• Work to complete
Lines to return, exactly: from the line with "One camera frame" to the line with "Outline every instance of the computer" in the entries below, both included.

• Recorded data
*-*-*

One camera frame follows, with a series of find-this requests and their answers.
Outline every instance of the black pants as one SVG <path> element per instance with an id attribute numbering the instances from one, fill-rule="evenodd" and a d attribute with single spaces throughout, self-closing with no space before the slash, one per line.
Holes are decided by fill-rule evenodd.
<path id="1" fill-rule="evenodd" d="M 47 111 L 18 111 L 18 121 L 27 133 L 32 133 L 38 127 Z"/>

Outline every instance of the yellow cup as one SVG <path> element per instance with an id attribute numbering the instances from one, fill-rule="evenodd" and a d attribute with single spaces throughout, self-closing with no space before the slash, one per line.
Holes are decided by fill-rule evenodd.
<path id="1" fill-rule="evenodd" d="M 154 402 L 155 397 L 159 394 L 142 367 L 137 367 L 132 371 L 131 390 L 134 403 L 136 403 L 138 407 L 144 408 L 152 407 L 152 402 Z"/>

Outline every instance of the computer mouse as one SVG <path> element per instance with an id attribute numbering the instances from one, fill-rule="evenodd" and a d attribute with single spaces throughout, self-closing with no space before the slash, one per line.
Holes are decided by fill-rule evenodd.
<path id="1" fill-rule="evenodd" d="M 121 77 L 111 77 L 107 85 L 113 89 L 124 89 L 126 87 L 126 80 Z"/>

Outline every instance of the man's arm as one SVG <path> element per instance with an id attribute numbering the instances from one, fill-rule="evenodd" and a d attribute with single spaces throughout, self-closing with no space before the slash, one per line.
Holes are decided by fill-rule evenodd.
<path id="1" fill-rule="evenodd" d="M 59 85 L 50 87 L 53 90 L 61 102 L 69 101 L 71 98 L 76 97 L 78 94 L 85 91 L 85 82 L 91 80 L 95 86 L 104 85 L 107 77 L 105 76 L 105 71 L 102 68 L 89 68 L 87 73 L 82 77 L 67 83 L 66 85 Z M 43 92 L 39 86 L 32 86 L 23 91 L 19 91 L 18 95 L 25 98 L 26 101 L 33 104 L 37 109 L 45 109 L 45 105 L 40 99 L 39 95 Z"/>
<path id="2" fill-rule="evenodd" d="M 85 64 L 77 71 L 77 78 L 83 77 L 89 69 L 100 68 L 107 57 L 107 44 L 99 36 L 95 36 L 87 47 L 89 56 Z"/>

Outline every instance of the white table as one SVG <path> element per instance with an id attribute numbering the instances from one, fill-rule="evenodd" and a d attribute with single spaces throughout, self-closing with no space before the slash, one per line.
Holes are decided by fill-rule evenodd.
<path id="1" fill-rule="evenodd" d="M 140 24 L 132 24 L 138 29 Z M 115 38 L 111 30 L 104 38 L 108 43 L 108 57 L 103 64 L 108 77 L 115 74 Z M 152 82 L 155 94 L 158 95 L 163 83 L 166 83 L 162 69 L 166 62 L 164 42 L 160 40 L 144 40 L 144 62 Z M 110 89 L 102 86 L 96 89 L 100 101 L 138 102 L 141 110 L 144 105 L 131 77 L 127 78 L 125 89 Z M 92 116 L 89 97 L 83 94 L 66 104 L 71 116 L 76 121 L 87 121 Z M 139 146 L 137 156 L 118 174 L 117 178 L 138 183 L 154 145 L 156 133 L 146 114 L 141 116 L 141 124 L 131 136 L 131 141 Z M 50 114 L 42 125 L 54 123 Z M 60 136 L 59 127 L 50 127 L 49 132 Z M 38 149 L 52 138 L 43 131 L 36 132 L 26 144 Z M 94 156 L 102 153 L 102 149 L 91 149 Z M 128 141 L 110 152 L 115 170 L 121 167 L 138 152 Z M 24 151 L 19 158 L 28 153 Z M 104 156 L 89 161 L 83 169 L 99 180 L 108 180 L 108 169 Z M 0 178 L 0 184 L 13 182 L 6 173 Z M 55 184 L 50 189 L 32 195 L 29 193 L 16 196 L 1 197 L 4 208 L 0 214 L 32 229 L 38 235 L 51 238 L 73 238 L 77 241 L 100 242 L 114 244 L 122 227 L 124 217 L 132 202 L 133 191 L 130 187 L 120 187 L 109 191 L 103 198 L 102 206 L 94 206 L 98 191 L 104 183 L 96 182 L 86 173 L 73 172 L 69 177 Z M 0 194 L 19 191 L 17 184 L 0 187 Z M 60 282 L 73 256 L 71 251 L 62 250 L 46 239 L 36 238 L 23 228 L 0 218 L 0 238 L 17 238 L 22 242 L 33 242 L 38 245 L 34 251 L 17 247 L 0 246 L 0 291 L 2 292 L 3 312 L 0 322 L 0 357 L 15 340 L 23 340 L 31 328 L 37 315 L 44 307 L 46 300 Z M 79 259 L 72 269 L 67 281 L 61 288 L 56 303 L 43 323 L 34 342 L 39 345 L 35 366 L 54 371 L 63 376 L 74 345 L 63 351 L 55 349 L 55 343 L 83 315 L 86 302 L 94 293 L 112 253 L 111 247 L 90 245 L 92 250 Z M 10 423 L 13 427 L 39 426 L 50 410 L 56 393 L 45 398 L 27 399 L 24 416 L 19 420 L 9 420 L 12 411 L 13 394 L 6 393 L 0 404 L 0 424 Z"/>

*-*-*

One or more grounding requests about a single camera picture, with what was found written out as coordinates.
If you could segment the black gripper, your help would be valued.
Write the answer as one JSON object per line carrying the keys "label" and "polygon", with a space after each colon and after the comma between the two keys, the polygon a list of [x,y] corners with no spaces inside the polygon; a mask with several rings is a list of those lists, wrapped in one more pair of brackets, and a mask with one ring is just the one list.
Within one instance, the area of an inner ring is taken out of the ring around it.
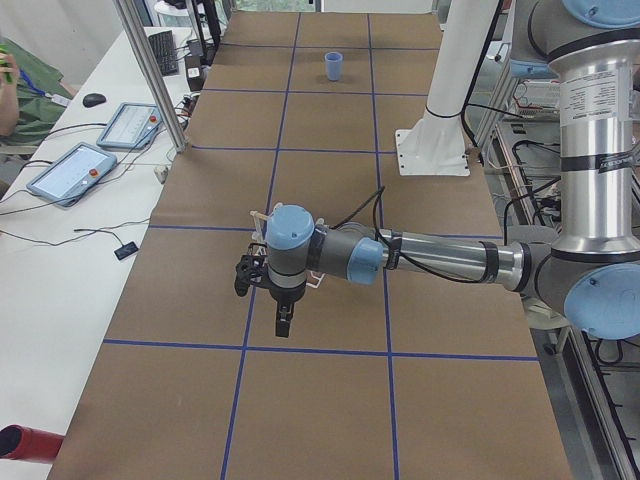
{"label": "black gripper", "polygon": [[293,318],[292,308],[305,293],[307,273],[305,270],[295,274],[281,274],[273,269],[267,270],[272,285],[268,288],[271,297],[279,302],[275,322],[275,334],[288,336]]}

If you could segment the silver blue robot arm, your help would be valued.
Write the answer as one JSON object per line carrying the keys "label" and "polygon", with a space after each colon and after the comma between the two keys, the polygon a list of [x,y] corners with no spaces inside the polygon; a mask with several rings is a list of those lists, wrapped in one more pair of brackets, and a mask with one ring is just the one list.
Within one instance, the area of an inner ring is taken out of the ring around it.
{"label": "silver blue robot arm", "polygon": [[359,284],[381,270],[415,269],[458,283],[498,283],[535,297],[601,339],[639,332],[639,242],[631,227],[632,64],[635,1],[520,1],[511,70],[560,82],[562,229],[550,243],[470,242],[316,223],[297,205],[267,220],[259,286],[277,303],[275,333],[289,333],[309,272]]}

*-*-*

• Task result
One camera frame follows, with a series of find-this requests and their answers.
Outline every instance of the black pants as one SVG <path> element per instance with an id attribute numbering the instances from one, fill-rule="evenodd" and a d attribute with single spaces throughout, self-closing with no space before the slash, one per line.
Holes are decided by fill-rule evenodd.
<path id="1" fill-rule="evenodd" d="M 47 111 L 18 111 L 18 121 L 27 133 L 32 133 L 38 127 Z"/>

Outline every instance of the yellow cup as one SVG <path> element per instance with an id attribute numbering the instances from one, fill-rule="evenodd" and a d attribute with single spaces throughout, self-closing with no space before the slash, one per line.
Holes are decided by fill-rule evenodd.
<path id="1" fill-rule="evenodd" d="M 154 402 L 155 397 L 159 394 L 142 367 L 137 367 L 132 371 L 131 390 L 134 403 L 136 403 L 138 407 L 144 408 L 152 407 L 152 402 Z"/>

Outline every instance of the computer mouse as one SVG <path> element per instance with an id attribute numbering the instances from one, fill-rule="evenodd" and a d attribute with single spaces throughout, self-closing with no space before the slash, one per line.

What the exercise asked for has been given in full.